EPA ‘Guidance’ Stirs Opposition
Industry is reacting swiftly to the Obama Administration’s proposed use of “interim guidance” to dictate enforcement of the Clean Water Act. The Administration’s formal guidance policy is a month late and changes to the quickly proposed “interim guidance” has industry in an uproar over what is seen as an expansion of regulatory power over water.
The agriculture, oil and homebuilding industries are coming out quickly and forcefully against the guidance. They say the proposal is not based on scientific necessity, but in response to failed attempts by the legislature to expand the scope of the Clean Water Act. Critics also say that the guidance circumvents proper regulatory processes and will only confuse an already complicated legal framework.

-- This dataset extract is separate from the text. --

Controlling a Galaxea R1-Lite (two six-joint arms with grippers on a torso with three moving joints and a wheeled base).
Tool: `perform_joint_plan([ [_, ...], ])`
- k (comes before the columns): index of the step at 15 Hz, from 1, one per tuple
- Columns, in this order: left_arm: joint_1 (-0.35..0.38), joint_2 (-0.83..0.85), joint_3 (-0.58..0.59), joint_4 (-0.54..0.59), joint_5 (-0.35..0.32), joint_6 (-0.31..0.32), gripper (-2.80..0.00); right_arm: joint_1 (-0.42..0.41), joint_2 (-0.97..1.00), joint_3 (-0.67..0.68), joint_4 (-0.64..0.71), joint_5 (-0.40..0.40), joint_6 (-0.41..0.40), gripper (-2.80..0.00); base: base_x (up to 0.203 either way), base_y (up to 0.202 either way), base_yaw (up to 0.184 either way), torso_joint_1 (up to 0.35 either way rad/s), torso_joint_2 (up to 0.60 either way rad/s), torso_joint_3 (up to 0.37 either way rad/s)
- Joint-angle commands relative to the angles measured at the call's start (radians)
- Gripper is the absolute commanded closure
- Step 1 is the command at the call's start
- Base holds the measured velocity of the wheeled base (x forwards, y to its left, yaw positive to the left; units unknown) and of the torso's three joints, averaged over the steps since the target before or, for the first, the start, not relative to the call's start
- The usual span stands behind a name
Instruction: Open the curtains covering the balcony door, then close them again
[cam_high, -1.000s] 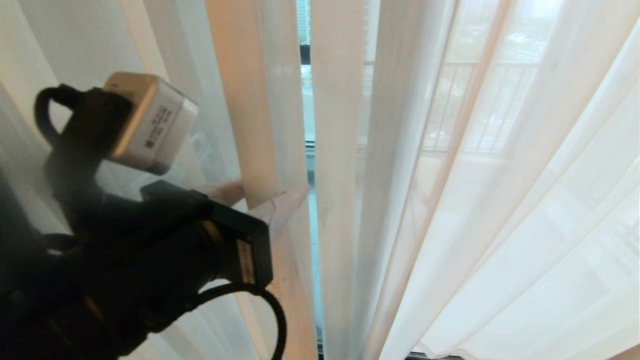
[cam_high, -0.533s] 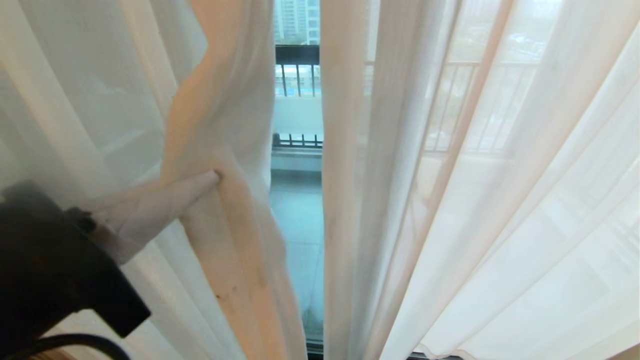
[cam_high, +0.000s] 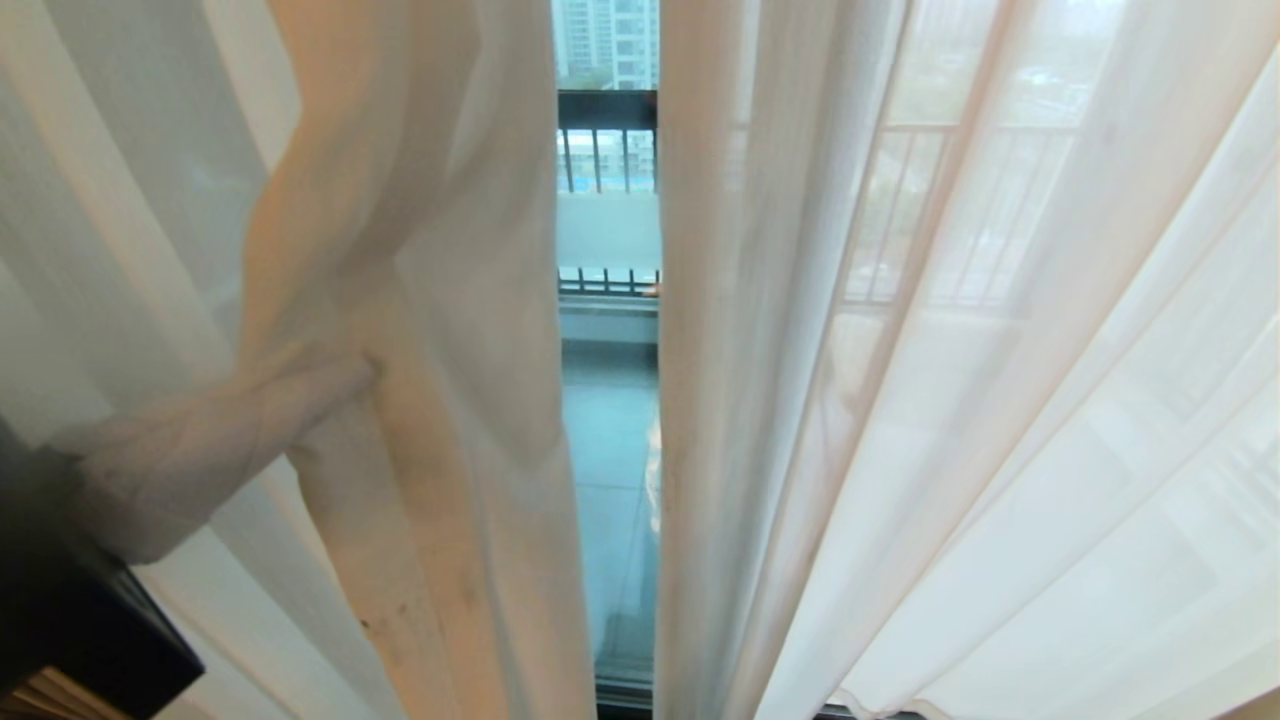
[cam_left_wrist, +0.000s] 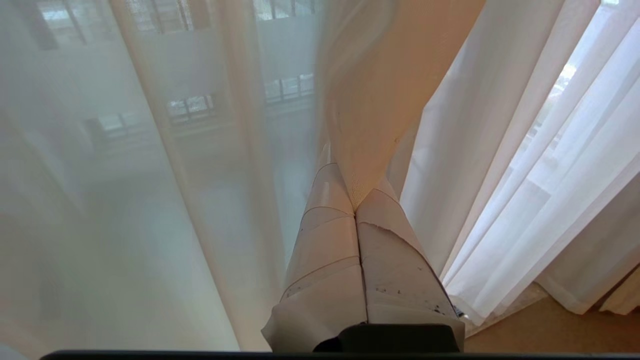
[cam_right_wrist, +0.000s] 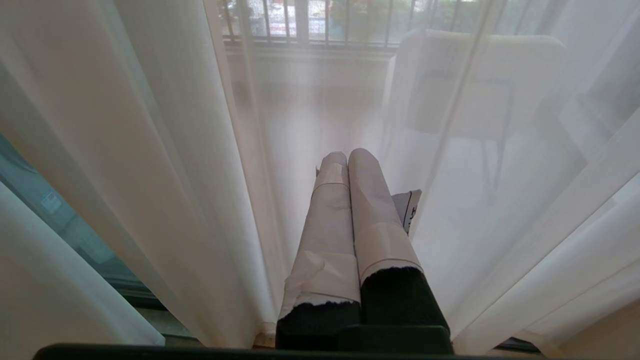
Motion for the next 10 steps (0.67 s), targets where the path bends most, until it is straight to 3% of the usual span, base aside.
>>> perform_joint_plan([
  [1, 0.001, 0.0, 0.001, -0.003, 0.005, -0.005, 0.0, 0.0, 0.001, 0.0, 0.0, 0.0, 0.0, 0.0, 0.0, 0.0, 0.0, 0.0, 0.0, 0.0],
  [3, 0.001, 0.005, 0.001, -0.003, 0.012, -0.005, 0.0, 0.0, 0.001, 0.0, 0.0, 0.0, 0.0, 0.0, 0.0, 0.0, 0.0, 0.0, 0.0, 0.0],
  [6, -0.006, 0.027, 0.0, -0.003, 0.077, -0.018, 0.0, 0.0, 0.001, 0.0, 0.0, 0.0, 0.0, 0.0, 0.0, 0.0, 0.0, 0.0, 0.0, 0.0],
  [7, -0.016, 0.033, -0.002, -0.001, 0.077, -0.025, -2.8, 0.0, 0.001, 0.0, 0.0, 0.0, 0.0, 0.0, 0.0, 0.0, 0.0, 0.0, 0.0, 0.0],
  [10, -0.043, 0.052, -0.012, 0.002, 0.066, -0.021, -2.8, 0.0, 0.001, 0.0, 0.0, 0.0, 0.0, 0.0, 0.0, 0.0, 0.0, 0.0, 0.0, 0.0],
])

“The limits of Clean Water Act jurisdiction is a complicated and contentious issue that has been subject to decades of litigation,” the American Petroleum Institute (API) said in a memo its representatives delivered to the White House Office of Management and Budget. The proposed guidance is “not the correct approach and will lead to even further litigation and confusion,” it added.
The proposed guidance would expand the EPA’s interpretation of the scope of the legal definition of “Waters of the United States” to include vast areas of wetlands, rivers and streams not currently regulated under the Clean Water Act. It would also serve as a road map for EPA and the Corps to designate nearly all water bodies, and even some dry land, as subject to federal regulations that dictate land-use decisions.
Congress has taken up the call to help prevent the guidance document from becoming policy. 170 U.S. Representatives wrote a letter to EPA Administrator Lisa Jackson about their concerns over the draft guidance.
Lawmakers said the agencies are using a guidance document, rather than a legislative change or regulatory rulemaking process, to expand the scope of the law. Representatives told agency leaders that if the administration wants to change the CWA, it must propose legislative changes to Congress or notify the public about rule changes and seek comment, however they “cannot, through guidance, change the scope and meaning of the Clean Water Act or the statute’s implementing regulations.”

What a surprise. A few egocentric bureaucratic trying to manipulate the laws in order to expand the scope of their agency jurisdiction…in the name of conservation and protecting the ‘public good’ (and to collect more permit fees).
Very astute comment on permit fees!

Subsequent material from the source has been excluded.